In May, as its lockdown loosened, London began reinstating low-emissions zones around the city, which impose fees on older cars, trucks and vans that don’t meet air pollution standards. The city also recently raised its congestion charge by 30 percent, requiring many drivers to pay $18 per day to enter the busiest parts of central London.
In Pôrto Alegre, Brazil, where bus ridership has plunged 60 percent during the pandemic, city officials are worried about a death spiral for the system. They have proposed both a congestion tax on private vehicles entering the city as well as a per-mile tax on ride-hailing services like Uber, with the goal of plowing that money into the bus network to reduce fares.

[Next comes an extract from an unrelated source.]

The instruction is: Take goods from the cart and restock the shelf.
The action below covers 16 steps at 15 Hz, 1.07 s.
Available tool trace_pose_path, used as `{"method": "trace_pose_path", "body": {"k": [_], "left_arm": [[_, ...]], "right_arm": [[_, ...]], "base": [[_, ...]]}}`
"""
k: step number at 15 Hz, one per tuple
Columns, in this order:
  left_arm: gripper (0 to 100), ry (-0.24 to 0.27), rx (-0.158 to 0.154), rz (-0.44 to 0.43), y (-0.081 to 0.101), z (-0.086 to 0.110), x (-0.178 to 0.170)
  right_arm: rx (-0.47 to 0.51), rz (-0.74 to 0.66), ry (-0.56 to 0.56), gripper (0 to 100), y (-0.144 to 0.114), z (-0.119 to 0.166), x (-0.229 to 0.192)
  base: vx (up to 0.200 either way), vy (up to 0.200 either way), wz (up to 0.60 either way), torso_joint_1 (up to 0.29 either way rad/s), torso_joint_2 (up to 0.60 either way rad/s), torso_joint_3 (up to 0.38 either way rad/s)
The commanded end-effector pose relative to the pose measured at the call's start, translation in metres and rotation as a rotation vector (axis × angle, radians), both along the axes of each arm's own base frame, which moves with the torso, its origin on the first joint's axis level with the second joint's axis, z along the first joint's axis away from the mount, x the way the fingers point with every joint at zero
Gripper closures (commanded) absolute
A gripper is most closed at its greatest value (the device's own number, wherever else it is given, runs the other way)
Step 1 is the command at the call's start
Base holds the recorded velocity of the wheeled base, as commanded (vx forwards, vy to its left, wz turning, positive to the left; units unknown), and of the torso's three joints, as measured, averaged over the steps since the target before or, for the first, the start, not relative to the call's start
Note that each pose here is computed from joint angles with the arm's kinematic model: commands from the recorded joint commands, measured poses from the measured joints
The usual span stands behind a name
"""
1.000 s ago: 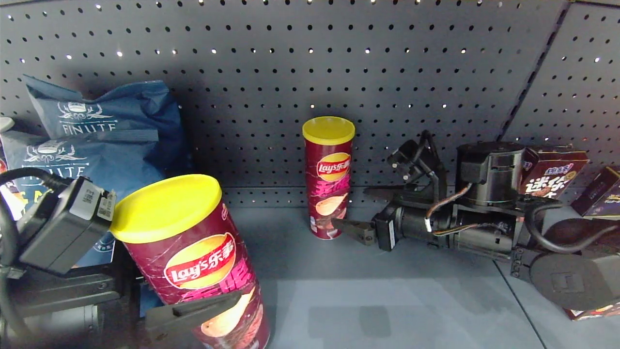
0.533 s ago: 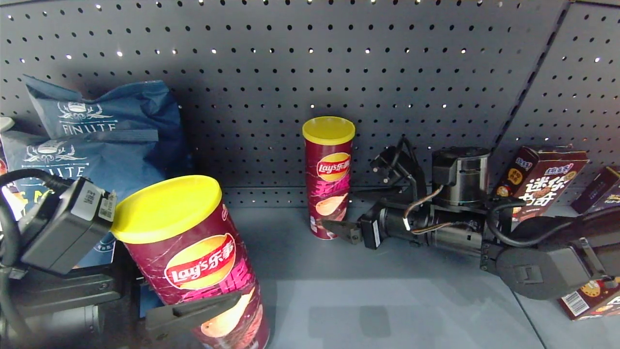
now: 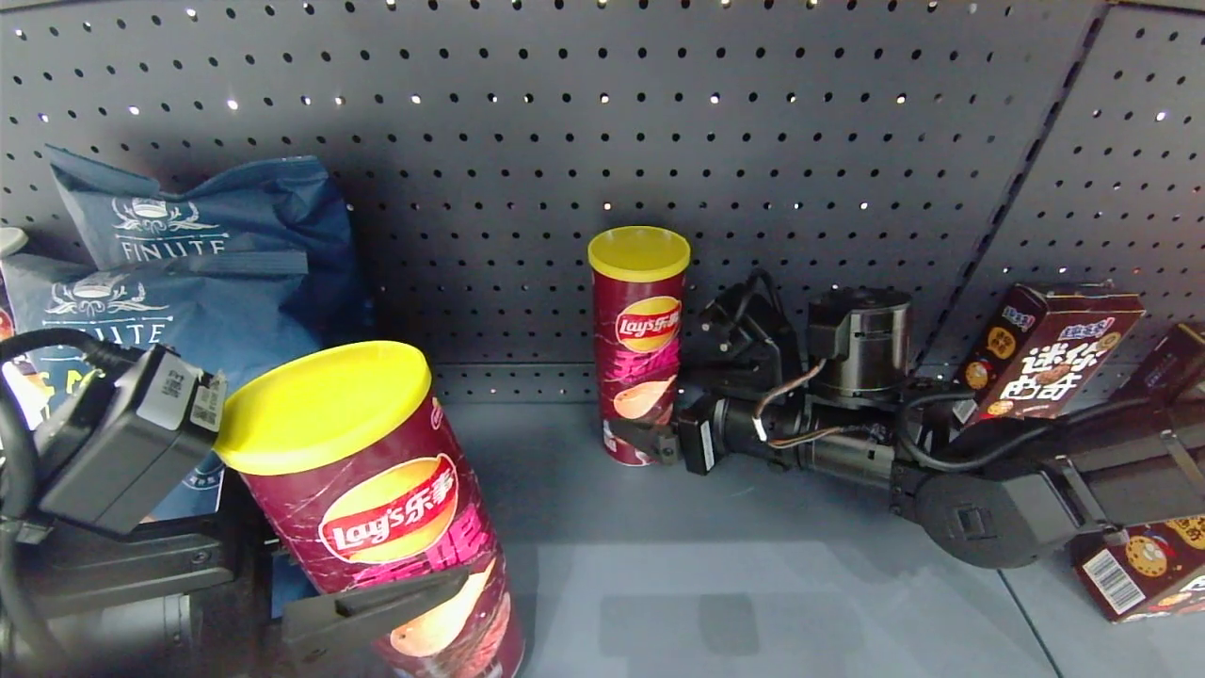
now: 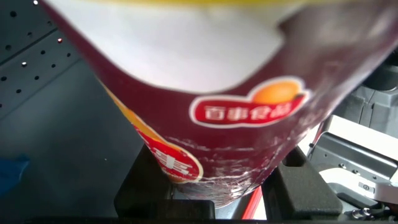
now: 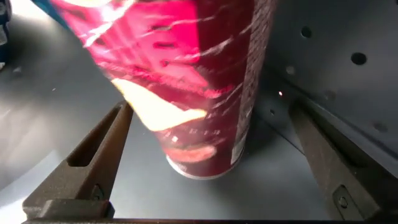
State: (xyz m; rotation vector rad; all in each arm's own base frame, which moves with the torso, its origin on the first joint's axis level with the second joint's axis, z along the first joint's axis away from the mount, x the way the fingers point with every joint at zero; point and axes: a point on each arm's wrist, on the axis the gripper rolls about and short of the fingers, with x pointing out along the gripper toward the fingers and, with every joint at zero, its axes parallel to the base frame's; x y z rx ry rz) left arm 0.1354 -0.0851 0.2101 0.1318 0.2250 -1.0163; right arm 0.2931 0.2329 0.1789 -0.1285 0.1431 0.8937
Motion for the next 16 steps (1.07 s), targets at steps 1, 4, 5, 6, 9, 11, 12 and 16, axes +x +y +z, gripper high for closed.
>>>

Still, officials concede that targeting private cars can be difficult in a struggling economy. New York City had planned to become the first American city to impose a congestion tax at the end of 2020, but the measure’s fate is now unclear. Last week, as New York allowed more nonessential businesses to reopen, the Department of Transportation warned in a sign on the Robert F. Kennedy Bridge: “Anticipate traffic.”
Get people back on public transit
While ridership on buses and subways has cratered during the pandemic, public transit remains critical for essential workers and those who don’t have a car. One recent study in New York City found that subway ridership fell less sharply during the lockdown in neighborhoods with more low-income and nonwhite residents.
To make public transportation safe, many cities have focused on mask-wearing and constant cleaning. In Seoul, masks are required on mass transit and because talking can spread the virus, noisy conversations inside subway cars can prompt complaints to the authorities. Taipei has begun temperature checks at train stations.
Some are using more high-tech solutions to keep passengers at a safe distance: Beijing’s transit agency now allows essential workers to reserve bus seats by mobile app and provides custom routes to transport these workers, allowing for space between seats. Denmark’s rail company, DSB, introduced an app showing which cars have the most space available, which helped increase transit ridership as lockdowns eased.
Many transit officials remain optimistic that bus and train ridership will eventually return, citing early evidence that few people have caught the virus in large, crowded transit systems like Tokyo’s, as long as people wear masks and keep to themselves. But in the meantime, many cities are facing severe financial crunches as revenue falls and budgets are strained.
“Without help, some systems may not survive, and others may have to reduce their service or hike fares,” said Paul Skoutelas, president of the American Public Transportation Association, which has called on Congress to provide additional aid to help transit agencies weather the storm.
Even amid the crisis, some transit agencies are reimagining public transportation altogether.
In Austin, Tex., the city has expanded its system of public shuttles that can be reserved through a mobile app by riders who aren’t well served by existing bus lines. Officials are also drawing up plans to better integrate existing bus and rail lines with the city’s bike-share system by offering unified ticketing and apps. They also plan to eventually replace the city’s 1,000 shared bikes with electric versions that make travel easier in the sweltering Texas heat.
“The pandemic has really pushed us to think more creatively,” said Randy Clarke, president of Capital Metro, the Austin public transportation system. “How do we make a system that’s more equitable and sustainable, and give people more options besides cars?”